7. Scenario: The States data table contains measures and attributes for the 50 U.S. states and the District of Columbia.
a. The population of the state as estimated by the United States Census Bureau is in pop2018est. Summarize the data in this column, commenting on the center, shape, and spread of the distribution. Note any outliers.
b. Construct box plots for owner-occ and poverty. For each plot, explain what the landmarks tell you about the distribution of each variable and comment on noteworthy features of the plot.
c. The column mean_Income is the mean household income, and med_income_17 is the median household income in the state. Use an appropriate technique from this chapter to summarize the data in these two columns and comment on what you see. Why do you think mean incomes are consistently greater than median incomes?
d. The column homicide is the rate of homicide deaths per 100,000 persons in the state. Summarize the responses and comment.
e. The column soc_sec is the number of people receiving Social Security benefits within the state. Use an appropriate technique to summarize the distribution of this variable. Identify the outlying states and suggest a reason for the fact that these states are outliers.
f. Compare the distributions of unemp2010 and unemp2017 and comment on what you find.
Endnotes
1 There are exceptions to this general principle, as with months of the year or days of the week, for example.
Chapter 4: Describing Two Variables at a Time
Describing Covariation: Two Categorical Variables
A Digression: Recoding a Variable and Changing Value Order
Describing Covariation: One Continuous, One Categorical Variable
Describing Covariation: Two Continuous Variables
Scatter Plots for Very Large Data Tables
More Informative Scatter Plots
Overview
Some of the most interesting questions in statistical inquiries involve covariation: how does one variable change when another variable changes? After working through the examples in this chapter, you will know some basic approaches to bivariate analysis, that is, the analysis of two variables at a time.

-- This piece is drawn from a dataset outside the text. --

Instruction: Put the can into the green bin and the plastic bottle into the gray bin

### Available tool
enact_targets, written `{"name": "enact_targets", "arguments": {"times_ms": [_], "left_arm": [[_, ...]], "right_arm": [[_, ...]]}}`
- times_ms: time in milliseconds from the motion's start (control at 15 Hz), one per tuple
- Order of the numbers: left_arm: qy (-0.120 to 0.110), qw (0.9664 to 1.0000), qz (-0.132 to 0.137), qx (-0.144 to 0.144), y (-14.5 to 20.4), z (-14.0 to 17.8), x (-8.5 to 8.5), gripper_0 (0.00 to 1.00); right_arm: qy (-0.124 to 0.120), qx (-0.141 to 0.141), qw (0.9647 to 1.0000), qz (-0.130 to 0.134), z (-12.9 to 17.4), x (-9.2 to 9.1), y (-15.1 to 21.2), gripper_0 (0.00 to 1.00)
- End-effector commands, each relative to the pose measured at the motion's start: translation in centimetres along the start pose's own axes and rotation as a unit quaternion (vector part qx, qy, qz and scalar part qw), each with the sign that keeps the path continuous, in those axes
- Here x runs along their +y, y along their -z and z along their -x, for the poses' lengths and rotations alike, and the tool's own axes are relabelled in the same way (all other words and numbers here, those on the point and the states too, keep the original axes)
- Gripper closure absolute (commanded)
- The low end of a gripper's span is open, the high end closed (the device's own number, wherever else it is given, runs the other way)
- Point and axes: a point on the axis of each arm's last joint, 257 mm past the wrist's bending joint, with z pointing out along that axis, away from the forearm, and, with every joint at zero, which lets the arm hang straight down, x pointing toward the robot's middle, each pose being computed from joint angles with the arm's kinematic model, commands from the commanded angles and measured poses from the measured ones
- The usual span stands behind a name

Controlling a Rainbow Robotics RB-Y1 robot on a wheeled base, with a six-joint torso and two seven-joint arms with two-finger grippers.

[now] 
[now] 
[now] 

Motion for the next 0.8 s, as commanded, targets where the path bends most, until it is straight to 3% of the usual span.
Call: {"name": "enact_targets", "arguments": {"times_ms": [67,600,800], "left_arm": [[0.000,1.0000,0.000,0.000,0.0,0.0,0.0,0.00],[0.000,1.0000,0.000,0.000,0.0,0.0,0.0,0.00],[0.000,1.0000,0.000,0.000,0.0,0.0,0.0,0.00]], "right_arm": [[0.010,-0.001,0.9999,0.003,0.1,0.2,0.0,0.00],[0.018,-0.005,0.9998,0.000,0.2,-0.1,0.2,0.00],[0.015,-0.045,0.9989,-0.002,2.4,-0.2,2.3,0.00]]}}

Two-by-Two: Bivariate Data
Chapter 3 covered techniques for summarizing the variation of a single variable: Univariate distributions. In many statistical investigations, we are interested in how two variables vary together and, in particular, how one variable varies in response to the other. For example, nutritionists might ask how consumption of carbohydrates affects weight loss or marketers might ask whether a demographic group responds positively to an advertising strategy. In these cases, it’s not sufficient to look at one univariate distribution or even to look at the variation in each of two key variables separately. We need methods to describe the covariation of bivariate data, which is to say we need methods to summarize the ways in which two variables vary together.
The organization of this chapter is simple. We have been classifying data as categorical or continuous. If we focus on two variables in a study and conceive of one variable as a response to the other factor, there are four possible combinations to consider, shown in Table 4.1. The next three sections discuss three of the four possibilities: We might have two categorical variables, two continuous variables, a continuous response with a categorical factor, or a categorical response to a continuous factor.
Table 4.1: Chapter Organization—Bivariate Factor-Response Combinations
Continuous Factor | Categorical Factor | |
Continuous Response | Third section to follow | Second section to follow |
Categorical Response | See Chapter 19 | Next Section |
In this chapter, we will introduce several common methods for three ways to pair bivariate data. The first examples relate to a serious issue in civil (non-military) air travel: the periodic collisions between wildlife and commercial airplanes. According to the U.S. Federal Aviation Administration (FAA) so-called wildlife-aircraft strikes have cost hundreds of lives in the past century and account for significant financial losses as well in damage to aircraft. These collisions present environmental, public safety, and business issues for many interested parties. The FAA maintains a database to monitor the incidence of wildlife-aircraft strikes. From 2010 through April 2019, the database contains nearly 117,000 reports of strikes in North America. The state reporting the largest number of events was California.
For this chapter, we will use a subset of the database, looking only at bird strikes associated with three California airports: Los Angeles International, Sacramento (the state capital), and San Francisco International. All of the available data is in the data table called FAA Bird Strikes CA. This data table contains 36 columns providing attributes for each of 3,411 bird strikes at or near the three airports.
1. Open the FAA Bird Strikes CA data table now and scroll through the columns. Our analysis will use several columns, each of which we will explain as we work through the examples.
The REMARKS column in this data table has